In 2018, it was $400,000.
That’s appreciation of almost 16 percent in one year, 55 percent in four years.
In 2021, the average number of days a property was listed before it sold was 36 days.
In 2020, it was 82.
Not long ago, Realtors would say that if you sell for 90-92 percent of listing price, you’re doing great.
Now the average sales price exceeds 100 percent of the listing price because bidding wars erupt as soon as listings appear, sometimes reaching 130 percent over asking. Many sales are cash, and if not, financing has been pre-approved and the deal is done in a hurry.
People thought COVID would hurt the market -- on the contrary. Many new buyers are thinking lifestyle changes that include Cape Cod and telecommuting. What they can afford has nothing to do with our local economy; their incomes far exceed what this little place justifies. The second-home and retiree influx that has long pressured local buyers still exists, but now there is a new layer of wealth piling on.
This means a lot of people who bought homes in the last 30 years are paper millionaires. But if you sell for a million dollars, and need to spend that to move elsewhere on Cape Cod, what good does it do you? Not much. High sales prices don’t necessarily create a glut of new listings.
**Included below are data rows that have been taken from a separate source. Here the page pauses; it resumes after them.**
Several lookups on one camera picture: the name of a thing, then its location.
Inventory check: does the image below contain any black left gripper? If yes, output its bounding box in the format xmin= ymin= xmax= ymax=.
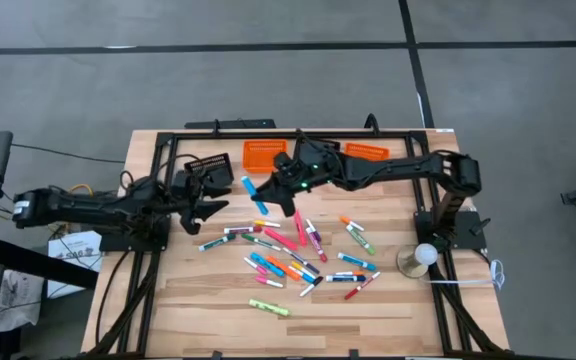
xmin=167 ymin=168 xmax=233 ymax=236

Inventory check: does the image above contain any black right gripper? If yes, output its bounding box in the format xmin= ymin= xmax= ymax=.
xmin=250 ymin=142 xmax=330 ymax=219

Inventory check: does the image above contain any thick sky blue marker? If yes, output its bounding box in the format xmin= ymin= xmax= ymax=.
xmin=241 ymin=175 xmax=270 ymax=216
xmin=250 ymin=252 xmax=286 ymax=278

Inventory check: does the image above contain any thick pink marker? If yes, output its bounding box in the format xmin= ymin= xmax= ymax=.
xmin=293 ymin=209 xmax=309 ymax=248
xmin=264 ymin=227 xmax=300 ymax=253

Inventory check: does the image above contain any small purple marker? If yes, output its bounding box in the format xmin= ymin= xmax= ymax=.
xmin=305 ymin=218 xmax=323 ymax=243

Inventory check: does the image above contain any dark green Expo marker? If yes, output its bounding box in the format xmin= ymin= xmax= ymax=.
xmin=198 ymin=233 xmax=237 ymax=253

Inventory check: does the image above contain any magenta Expo marker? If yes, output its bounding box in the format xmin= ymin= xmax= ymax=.
xmin=306 ymin=227 xmax=329 ymax=264

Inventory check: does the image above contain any thin dark blue marker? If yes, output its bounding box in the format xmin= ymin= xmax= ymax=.
xmin=281 ymin=247 xmax=321 ymax=276

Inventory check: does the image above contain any thick orange marker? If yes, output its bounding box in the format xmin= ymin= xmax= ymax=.
xmin=266 ymin=255 xmax=302 ymax=282

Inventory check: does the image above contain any small light blue marker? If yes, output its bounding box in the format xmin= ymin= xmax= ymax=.
xmin=287 ymin=265 xmax=316 ymax=285

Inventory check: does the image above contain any teal Expo marker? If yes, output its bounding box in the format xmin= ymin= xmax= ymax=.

This drives the “bottom” of the market as well as the “top.” I’ve written about Ronnie Bourgeois before (free market and affordable?), who owns or manages hundreds of “affordable” rental units. He says demand is overwhelming:
“Three-bedroom units are renting for $1750-$1800 a month, if you can find one. You’re working hard, making 25 bucks an hour, that’s good money. But even so, you’re not going much of anywhere.”
Bourgeois still sees opportunity; he has a 24-unit apartment building with affordable restrictions that he’s looking to get up and running in West Dennis, another 10-unit development in Hyannis in early discussion. Far as cash flow on his existing properties, “I’m killing it.”
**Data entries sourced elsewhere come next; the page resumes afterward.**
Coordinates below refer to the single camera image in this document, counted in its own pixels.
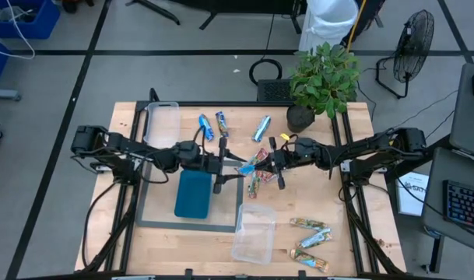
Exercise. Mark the black plant pot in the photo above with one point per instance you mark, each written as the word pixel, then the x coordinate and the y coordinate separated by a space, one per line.
pixel 299 120

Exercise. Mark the teal plastic bin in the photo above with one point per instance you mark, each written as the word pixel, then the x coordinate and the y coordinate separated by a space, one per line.
pixel 193 196

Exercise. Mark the grey desk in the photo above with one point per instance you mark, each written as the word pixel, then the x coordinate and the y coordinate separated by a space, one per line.
pixel 446 167
pixel 466 116

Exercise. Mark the white trash bin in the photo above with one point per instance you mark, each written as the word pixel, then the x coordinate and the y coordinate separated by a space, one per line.
pixel 326 23

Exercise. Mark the black aluminium table frame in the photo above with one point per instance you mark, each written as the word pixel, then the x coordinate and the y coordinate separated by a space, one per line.
pixel 221 103

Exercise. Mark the black stand legs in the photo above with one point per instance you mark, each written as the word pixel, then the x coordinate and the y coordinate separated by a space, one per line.
pixel 162 14

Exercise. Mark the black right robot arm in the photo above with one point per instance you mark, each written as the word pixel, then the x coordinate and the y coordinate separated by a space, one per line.
pixel 357 153

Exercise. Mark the clear plastic bin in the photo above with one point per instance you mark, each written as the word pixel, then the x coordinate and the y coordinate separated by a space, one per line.
pixel 254 237
pixel 162 120

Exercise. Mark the blue silver granola bar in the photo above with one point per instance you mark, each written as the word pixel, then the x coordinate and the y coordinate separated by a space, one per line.
pixel 261 129

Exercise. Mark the grey floor bar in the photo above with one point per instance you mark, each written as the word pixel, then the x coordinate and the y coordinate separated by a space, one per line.
pixel 3 94

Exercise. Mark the green leafy plant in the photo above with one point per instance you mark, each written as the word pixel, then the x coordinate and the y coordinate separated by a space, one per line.
pixel 322 78

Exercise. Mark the black floor fan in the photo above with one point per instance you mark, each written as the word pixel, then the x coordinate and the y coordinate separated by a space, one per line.
pixel 413 44

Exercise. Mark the blue white granola bar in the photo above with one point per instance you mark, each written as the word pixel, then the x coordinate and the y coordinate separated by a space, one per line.
pixel 246 169

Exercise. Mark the white paper sign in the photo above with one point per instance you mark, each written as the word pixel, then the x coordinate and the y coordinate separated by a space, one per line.
pixel 411 194

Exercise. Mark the blue multicolour granola bar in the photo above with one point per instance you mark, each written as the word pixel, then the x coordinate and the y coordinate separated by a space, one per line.
pixel 221 123

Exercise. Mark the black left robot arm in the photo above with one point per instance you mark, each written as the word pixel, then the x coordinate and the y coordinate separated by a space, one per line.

Ronnie’s Hyannis is a village of Barnstable, which just showed up in “realtor.com” as one of the 10 hottest luxury real estate markets in the United States, joining places like Kahului, Hawaii, San Luis Obispo in California, and Hilton Head, South Carolina. They figured this by looking at the median price for the top one percent of homes for sale. For Barnstable that median was – drumroll please -- $15.9 million. This is insane and deceptive; in 2021, the median single-family home in Barnstable sold for $540,000.
Same town, different worlds.
Interest rates are going up. Usually that cools sales because monthly mortgage payments become higher. But given how many sales are cash, and strong pent-up demand, that’s not likely.
Savvy Realtors like Steve Flynn at Kinlin Grover Compass remember when brokers representing buyers would offer comparisons of previous sales (comps), and unroll market history as context. Sometimes, representing the interests of eager clients, they’d advise not to go over-the-top crazy with an offer. Many did ahead anyway, and in retrospect new owners wound up with property AND a big increase in net worth as prices blew through the roof.
“I suppose I’m glad they didn’t take the best professional advice,” he says wryly.
Laura Clements has a new strategy with buyers she represents:
“I ask, ‘What can you pay? What’s the level where if you don’t get the property you won’t be upset?’ Presenting comps, background information, taking a little time, that’s all gone. It’s a frenzy.”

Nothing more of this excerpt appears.